**Try it:** Among the entries below, please repeat exactly and only the lines from the line containing "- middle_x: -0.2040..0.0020" to the line containing "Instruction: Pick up", both lines included.

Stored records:
★ ★ ★ ★
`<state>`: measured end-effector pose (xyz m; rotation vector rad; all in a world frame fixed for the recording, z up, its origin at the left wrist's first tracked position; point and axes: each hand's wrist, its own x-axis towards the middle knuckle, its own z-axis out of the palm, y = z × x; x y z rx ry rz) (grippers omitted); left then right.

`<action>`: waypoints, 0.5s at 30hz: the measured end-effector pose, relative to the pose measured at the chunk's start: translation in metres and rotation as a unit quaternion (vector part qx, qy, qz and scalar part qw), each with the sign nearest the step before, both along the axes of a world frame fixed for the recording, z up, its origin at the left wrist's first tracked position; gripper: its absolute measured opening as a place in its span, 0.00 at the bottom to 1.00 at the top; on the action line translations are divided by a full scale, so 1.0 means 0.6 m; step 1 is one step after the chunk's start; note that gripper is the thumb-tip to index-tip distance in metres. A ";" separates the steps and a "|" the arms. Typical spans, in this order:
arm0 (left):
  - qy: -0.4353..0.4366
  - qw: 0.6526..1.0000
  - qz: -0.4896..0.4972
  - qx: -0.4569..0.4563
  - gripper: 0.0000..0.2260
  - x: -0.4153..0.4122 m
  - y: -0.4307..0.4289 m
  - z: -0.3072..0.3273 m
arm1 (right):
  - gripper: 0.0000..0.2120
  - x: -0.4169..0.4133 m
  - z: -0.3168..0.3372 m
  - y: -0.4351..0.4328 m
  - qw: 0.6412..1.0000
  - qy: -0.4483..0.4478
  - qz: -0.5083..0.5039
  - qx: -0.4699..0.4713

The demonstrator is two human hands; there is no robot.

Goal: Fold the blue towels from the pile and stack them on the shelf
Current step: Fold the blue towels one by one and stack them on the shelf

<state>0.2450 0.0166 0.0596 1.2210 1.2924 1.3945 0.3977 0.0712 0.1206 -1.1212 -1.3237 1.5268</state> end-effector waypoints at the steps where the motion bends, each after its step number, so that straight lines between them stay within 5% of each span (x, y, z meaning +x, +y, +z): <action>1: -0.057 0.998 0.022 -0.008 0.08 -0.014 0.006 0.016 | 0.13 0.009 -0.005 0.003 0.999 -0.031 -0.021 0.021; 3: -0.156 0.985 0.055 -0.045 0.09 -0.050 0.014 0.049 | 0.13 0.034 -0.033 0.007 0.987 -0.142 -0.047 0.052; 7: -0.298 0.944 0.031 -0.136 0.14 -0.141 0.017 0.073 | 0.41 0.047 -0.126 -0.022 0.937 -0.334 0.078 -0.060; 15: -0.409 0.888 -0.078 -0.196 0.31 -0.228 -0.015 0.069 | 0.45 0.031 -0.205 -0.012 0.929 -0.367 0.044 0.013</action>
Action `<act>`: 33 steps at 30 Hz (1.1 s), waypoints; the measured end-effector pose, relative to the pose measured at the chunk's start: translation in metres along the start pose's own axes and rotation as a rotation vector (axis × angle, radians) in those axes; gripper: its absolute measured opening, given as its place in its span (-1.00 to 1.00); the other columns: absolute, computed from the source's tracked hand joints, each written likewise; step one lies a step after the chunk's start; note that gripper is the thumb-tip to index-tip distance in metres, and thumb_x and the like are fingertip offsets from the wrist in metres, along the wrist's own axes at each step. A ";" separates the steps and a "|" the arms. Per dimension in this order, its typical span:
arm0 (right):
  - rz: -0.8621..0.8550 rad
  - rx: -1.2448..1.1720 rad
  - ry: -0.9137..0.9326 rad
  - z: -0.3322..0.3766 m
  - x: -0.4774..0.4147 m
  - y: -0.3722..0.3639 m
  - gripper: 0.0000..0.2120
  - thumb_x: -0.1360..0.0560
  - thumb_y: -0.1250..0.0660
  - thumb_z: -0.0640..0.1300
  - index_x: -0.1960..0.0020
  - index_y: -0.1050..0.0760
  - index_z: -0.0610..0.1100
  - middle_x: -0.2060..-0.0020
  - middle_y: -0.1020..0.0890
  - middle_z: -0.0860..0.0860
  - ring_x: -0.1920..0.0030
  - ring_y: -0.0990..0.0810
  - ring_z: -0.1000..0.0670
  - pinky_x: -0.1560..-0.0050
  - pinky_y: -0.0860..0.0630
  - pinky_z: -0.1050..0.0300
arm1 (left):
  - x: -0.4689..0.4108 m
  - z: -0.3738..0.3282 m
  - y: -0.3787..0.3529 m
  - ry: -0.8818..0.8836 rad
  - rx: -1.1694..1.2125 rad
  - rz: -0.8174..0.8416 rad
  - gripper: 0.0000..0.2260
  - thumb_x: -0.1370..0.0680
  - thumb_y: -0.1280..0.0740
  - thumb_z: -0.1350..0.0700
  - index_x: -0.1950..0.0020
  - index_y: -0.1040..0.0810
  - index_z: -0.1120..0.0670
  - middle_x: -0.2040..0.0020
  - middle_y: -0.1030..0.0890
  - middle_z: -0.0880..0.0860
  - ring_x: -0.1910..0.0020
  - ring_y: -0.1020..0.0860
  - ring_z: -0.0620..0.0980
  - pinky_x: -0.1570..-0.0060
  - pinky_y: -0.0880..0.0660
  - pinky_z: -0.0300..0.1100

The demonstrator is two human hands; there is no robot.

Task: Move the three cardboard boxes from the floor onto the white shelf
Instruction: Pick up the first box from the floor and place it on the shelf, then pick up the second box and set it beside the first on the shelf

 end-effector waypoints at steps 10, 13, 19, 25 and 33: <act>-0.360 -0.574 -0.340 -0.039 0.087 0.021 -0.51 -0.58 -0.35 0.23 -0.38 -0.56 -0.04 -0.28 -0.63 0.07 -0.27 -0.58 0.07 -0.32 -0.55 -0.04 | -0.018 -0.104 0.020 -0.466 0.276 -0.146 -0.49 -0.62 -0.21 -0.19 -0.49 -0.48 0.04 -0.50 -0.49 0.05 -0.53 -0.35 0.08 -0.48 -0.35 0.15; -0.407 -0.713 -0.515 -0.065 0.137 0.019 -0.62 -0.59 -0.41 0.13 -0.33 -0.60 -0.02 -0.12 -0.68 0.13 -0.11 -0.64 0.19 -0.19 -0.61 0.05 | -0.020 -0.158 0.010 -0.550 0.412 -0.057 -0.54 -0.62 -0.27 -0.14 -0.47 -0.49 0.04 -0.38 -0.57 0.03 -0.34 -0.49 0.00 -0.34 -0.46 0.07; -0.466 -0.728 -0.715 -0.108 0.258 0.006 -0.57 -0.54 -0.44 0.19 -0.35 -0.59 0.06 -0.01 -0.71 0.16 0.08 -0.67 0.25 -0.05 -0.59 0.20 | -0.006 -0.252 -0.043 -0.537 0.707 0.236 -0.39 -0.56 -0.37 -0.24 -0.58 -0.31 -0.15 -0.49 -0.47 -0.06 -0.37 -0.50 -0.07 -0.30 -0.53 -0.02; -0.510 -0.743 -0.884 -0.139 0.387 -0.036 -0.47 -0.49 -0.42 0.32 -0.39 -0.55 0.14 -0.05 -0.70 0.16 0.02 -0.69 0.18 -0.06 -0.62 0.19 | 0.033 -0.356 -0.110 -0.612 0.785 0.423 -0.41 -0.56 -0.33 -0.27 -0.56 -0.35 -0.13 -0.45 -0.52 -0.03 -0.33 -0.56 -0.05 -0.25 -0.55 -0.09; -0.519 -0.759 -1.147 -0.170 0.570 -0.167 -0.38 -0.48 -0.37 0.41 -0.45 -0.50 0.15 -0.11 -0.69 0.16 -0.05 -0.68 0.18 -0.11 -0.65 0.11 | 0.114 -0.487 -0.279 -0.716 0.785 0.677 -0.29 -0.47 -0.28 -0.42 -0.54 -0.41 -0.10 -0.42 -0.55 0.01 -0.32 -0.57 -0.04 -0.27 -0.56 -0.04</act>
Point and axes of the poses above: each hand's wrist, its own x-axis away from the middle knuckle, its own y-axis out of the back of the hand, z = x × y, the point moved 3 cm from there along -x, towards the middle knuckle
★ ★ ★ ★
**Your solution:**
  - middle_x: -0.2040..0.0020
  - middle_y: -0.1030..0.0890
  - middle_z: -0.0880..0.0860
  - ring_x: -0.1910..0.0020
  - ring_y: -0.1020..0.0860
  - ring_z: -0.0620..0.0980
  - pinky_x: -0.1570..-0.0060
  - pinky_y: -0.0880..0.0660
  - pinky_z: -0.0300..0.1100

The demonstrator is two human hands; there is no robot.

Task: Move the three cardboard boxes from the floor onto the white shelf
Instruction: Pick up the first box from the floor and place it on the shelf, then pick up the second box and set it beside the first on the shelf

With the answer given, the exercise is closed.